Наверное, мерзкий характер росомахи, как утверждал Глеб, мне бы сейчас пригодился. Только его и след простыл — мне стало по-детски обидно и горько. А еще жалко волка… Со всех сторон какая-то никчемность.

В ванной что-то грохнуло, ярко выругался Глеб.

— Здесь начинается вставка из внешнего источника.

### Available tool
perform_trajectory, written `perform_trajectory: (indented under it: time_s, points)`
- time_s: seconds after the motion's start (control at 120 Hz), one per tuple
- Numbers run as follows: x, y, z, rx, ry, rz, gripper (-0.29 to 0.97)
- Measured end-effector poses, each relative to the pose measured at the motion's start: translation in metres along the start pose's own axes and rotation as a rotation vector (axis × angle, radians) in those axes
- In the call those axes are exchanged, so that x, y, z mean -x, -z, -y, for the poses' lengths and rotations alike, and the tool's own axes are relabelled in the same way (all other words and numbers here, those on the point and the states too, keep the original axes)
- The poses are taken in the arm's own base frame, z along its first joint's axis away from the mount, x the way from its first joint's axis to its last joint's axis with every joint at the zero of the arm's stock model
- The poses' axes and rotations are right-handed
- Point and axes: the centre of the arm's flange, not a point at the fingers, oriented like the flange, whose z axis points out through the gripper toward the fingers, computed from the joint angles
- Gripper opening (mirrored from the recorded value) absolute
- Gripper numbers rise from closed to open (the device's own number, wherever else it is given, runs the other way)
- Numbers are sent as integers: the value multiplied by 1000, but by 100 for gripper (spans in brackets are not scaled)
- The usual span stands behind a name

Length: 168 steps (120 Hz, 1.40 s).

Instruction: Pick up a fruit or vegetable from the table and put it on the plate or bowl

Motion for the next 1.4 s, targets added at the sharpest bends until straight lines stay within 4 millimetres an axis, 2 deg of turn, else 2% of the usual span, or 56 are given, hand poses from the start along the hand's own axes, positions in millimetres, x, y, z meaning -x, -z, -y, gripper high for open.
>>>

Не знаю, сколько я так просидела, ожидая, когда он освободит туалет. Дверь, вопреки ожиданиям, не слетела с петель. Он тихо вышел и застыл в проходе:

— Прости.

Я подняла на него глаза:

— За что?

— Не знаю. Просто.

Хотела было позанудствовать, что прощение мне ему не выдать, так как он не понимает, за что его просит, но так и не раскрыла рта. Ему не все равно — чего еще требовать? Он и так на удивление терпелив для мужчины, который чуть не умер и продолжает испытывать массу неудобств от соседства со мной.

— За то, что снова напугал, — вдруг произнес он.

— Объясни… Ты и правда… медведь по повадкам? Поэтому настоящий ошивается рядом?